§ **What you should do**:
Go over the entries and report the lines where the word "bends" occurs.

[Stored items]

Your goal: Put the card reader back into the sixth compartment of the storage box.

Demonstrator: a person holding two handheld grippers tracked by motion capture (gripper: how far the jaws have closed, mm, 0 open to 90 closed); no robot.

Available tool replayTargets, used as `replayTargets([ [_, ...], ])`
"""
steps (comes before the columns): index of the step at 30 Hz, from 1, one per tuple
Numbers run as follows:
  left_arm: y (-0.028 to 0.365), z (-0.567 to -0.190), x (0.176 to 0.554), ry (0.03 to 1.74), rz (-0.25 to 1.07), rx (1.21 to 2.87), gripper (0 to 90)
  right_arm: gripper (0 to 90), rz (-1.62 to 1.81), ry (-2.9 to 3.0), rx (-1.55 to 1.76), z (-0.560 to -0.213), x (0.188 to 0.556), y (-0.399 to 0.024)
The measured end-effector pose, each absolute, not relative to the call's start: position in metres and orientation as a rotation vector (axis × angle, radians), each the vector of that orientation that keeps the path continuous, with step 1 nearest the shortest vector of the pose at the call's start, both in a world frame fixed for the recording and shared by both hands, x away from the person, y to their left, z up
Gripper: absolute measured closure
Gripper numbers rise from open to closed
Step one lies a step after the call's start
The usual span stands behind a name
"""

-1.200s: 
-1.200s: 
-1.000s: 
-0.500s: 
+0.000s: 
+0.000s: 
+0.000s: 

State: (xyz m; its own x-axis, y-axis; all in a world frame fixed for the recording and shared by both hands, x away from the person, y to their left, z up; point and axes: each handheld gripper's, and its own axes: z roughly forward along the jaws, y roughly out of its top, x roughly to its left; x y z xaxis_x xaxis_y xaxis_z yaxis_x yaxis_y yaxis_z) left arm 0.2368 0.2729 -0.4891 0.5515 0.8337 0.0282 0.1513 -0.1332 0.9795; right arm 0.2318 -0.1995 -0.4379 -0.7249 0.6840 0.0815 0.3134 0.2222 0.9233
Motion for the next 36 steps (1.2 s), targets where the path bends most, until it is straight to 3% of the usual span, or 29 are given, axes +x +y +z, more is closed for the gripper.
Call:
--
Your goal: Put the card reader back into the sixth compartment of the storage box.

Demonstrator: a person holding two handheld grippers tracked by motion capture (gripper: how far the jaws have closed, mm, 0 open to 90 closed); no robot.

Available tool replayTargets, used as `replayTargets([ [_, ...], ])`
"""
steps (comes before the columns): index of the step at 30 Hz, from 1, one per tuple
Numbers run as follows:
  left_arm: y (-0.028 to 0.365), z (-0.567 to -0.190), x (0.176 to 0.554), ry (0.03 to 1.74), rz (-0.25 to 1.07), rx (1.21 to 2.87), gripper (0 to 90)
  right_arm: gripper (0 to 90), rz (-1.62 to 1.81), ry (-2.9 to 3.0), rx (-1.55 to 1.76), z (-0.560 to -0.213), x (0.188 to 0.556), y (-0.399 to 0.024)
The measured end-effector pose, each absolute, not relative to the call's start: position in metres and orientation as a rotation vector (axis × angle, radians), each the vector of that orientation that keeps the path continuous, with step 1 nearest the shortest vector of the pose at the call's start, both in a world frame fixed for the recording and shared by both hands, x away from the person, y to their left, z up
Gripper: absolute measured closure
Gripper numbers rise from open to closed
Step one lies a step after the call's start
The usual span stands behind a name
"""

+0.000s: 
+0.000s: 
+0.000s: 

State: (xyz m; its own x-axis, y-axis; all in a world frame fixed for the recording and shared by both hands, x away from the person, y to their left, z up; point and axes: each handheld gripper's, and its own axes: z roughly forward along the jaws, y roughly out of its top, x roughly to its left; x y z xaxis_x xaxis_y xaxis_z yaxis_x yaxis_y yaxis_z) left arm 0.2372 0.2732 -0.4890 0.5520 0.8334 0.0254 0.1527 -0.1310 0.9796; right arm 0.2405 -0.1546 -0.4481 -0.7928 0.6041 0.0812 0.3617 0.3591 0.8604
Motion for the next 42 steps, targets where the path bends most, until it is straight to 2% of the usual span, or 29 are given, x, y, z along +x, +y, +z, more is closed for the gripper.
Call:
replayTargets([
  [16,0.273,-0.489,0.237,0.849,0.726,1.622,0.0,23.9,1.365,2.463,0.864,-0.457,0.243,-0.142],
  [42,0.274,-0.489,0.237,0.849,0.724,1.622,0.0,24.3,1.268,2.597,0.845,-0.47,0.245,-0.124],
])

§ **Solution for this exercise**:
Motion for the next 36 steps (1.2 s), targets where the path bends most, until it is straight to 3% of the usual span, or 29 are given, axes +x +y +z, more is closed for the gripper.
Motion for the next 42 steps, targets where the path bends most, until it is straight to 2% of the usual span, or 29 are given, x, y, z along +x, +y, +z, more is closed for the gripper.

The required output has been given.